▶ TASK OBJECTIVE: Your task is to copy each line of the material that includes "array".

▶ STUDY MATERIAL:
------

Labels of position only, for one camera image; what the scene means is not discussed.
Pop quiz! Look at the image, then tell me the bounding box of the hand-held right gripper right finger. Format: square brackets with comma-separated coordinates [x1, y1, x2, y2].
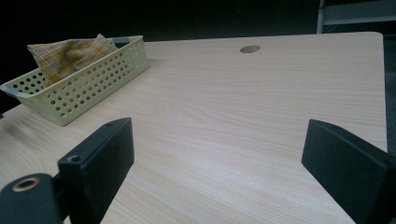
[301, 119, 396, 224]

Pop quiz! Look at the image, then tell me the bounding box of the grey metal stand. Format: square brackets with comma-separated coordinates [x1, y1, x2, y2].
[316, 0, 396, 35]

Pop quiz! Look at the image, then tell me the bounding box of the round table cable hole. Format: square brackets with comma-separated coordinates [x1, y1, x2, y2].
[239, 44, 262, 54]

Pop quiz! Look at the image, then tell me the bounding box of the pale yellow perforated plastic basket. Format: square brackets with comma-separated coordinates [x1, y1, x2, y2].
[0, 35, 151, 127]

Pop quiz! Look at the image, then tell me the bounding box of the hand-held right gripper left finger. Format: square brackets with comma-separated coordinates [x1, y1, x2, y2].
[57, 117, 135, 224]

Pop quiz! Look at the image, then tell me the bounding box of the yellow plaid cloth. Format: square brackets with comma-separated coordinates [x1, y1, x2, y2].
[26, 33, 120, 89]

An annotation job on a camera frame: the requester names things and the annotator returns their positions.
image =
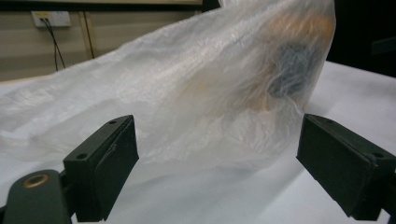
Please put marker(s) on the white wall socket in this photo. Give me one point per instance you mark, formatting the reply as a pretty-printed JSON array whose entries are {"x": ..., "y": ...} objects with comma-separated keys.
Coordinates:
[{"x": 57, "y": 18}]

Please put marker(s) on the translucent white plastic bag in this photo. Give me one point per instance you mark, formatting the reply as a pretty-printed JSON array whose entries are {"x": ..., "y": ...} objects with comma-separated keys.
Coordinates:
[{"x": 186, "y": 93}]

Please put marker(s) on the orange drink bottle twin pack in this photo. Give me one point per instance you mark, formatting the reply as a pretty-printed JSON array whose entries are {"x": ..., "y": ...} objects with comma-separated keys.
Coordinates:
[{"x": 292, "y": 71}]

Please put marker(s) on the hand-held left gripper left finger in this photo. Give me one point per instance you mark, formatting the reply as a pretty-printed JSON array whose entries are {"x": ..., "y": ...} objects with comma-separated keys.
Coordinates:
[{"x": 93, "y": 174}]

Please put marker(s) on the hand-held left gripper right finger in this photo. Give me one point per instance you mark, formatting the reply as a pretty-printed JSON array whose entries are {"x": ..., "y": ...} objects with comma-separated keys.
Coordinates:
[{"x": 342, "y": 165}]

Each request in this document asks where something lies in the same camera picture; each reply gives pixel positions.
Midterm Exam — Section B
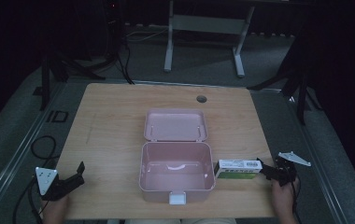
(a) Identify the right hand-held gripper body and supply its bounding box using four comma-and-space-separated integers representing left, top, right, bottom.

------

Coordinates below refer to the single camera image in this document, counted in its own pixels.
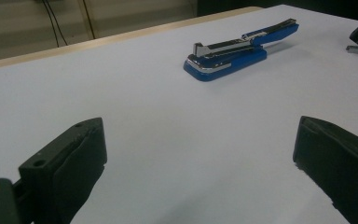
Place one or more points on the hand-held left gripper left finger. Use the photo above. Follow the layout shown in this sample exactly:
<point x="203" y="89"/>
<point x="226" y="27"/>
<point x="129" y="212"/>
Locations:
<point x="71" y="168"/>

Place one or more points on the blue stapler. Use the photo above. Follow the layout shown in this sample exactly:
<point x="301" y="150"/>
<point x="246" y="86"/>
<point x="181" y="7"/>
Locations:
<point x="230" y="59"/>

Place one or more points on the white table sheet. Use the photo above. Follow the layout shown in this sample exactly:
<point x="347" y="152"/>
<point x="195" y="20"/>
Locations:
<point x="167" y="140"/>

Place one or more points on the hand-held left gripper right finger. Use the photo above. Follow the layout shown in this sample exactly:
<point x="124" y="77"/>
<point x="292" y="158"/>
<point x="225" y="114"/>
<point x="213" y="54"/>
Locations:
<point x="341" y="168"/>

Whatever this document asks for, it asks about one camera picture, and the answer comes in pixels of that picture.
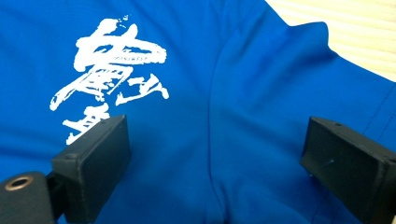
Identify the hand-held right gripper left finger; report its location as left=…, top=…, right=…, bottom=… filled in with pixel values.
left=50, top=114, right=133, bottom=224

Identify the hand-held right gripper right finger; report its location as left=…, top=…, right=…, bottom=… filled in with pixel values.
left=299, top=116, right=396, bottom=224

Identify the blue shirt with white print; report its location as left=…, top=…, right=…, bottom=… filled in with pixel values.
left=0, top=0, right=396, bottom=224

------

▶ SOLUTION FOR THIS PROBLEM:
Please put marker(s) on the white wall socket in this photo. Give me one point per instance you mark, formatting the reply as a pretty-printed JSON array whose entries are {"x": ..., "y": ...} objects with comma-separated keys.
Please put marker(s) on the translucent white plastic bag in this photo. Give me one point per instance you mark, formatting the reply as a pretty-printed JSON array whose entries are {"x": ..., "y": ...} objects with comma-separated keys.
Please put marker(s) on the orange drink bottle twin pack in this photo. Give me one point per instance you mark, formatting the reply as a pretty-printed JSON array whose entries are {"x": ..., "y": ...} objects with comma-separated keys.
Please put marker(s) on the hand-held left gripper left finger in this photo. Give me one point per instance you mark, formatting the reply as a pretty-printed JSON array whose entries are {"x": ..., "y": ...} objects with comma-separated keys.
Please put marker(s) on the hand-held left gripper right finger in this photo. Give me one point per instance you mark, formatting the reply as a pretty-printed JSON array whose entries are {"x": ..., "y": ...} objects with comma-separated keys.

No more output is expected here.